All this internal security is in the hands of the KGB's second chief directorate. The heart of the organization's foreign-intelligence operation is the first chief directorate, whose functions are roughly equivalent to the CIA's. Its boss was last known to be—and may still be—Alexander Sakharovsky. He is now about 70, and Washington experts speculate that he may have been retired, but they are not certain and do not know who his replacement might be.

Of his 9,000 officers, about 3,500 are stationed abroad. They may be assigned to an embassy or to newsgathering outfits such as Tass or Pravda, or to any of a host of other organizations —Soviet Export Films, the Moscow Narodny Bank, the Russian Lumber Import Co., Intourist, Aeroflot, Black Sea Baltic Insurance, Morflot Shipping. The Soviet government is totally integrated, without neat divisions between diplomats, intelligence officers and journalists. That helps explain why the Soviets and East Europeans almost automatically regard Western journalists as agents of the CIA or Britain's D16 (for Defense Intelligence, 6th Section, formerly MI-6).

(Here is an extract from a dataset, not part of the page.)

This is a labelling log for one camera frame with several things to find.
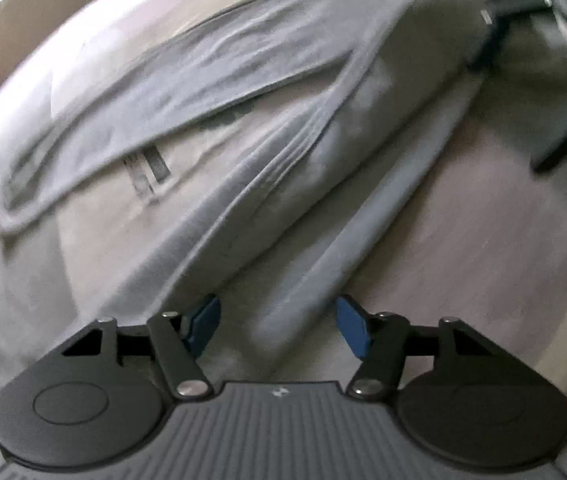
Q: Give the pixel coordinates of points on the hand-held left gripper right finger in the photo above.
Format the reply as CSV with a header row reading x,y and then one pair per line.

Young Russians are recruited with promises of an exciting career, travel abroad, such perquisites as autos and expense accounts, and early retirement at 55. As for foreign talent, the Soviets after World War II relied on a succession of ideologically convinced Communists in the West as their principal undercover agents. Today the Russians are usually forced to recruit foreigners through blackmail or money.

Jumbled Numbers

As many as 50% to 75% of all Soviet officials stationed abroad are estimated by U.S. sources to be KGB agents. The percentage is lower in big industrial countries, where Moscow has many legitimate interests to oversee and services to perform, and much higher in underdeveloped lands. These estimates do not include the far smaller but vital contingents of KGB officers who function as undercover "illegals" under assumed names and do not operate through their embassies but report to "controllers" or directly to Moscow.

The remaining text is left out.